Task to carry out - Take the line that has "Surface normal: the" and all the lines that come after it in the records, and write them out again exactly. Add no other line.

Records excerpted from a collection
=== Section Start ===

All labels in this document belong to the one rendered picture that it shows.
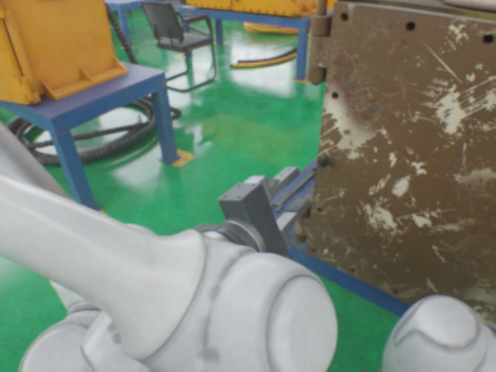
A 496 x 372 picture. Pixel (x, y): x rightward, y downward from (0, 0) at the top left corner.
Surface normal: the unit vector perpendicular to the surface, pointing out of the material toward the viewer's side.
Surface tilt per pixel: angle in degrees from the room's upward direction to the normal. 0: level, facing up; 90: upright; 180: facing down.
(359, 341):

=== Section End ===

Solution to the exercise -
Surface normal: the unit vector perpendicular to the surface, pointing out of the material toward the viewer's side.
Surface tilt per pixel: angle in degrees from the room's upward direction to the normal. 0: level, facing up; 90: upright; 180: facing down.
(359, 341):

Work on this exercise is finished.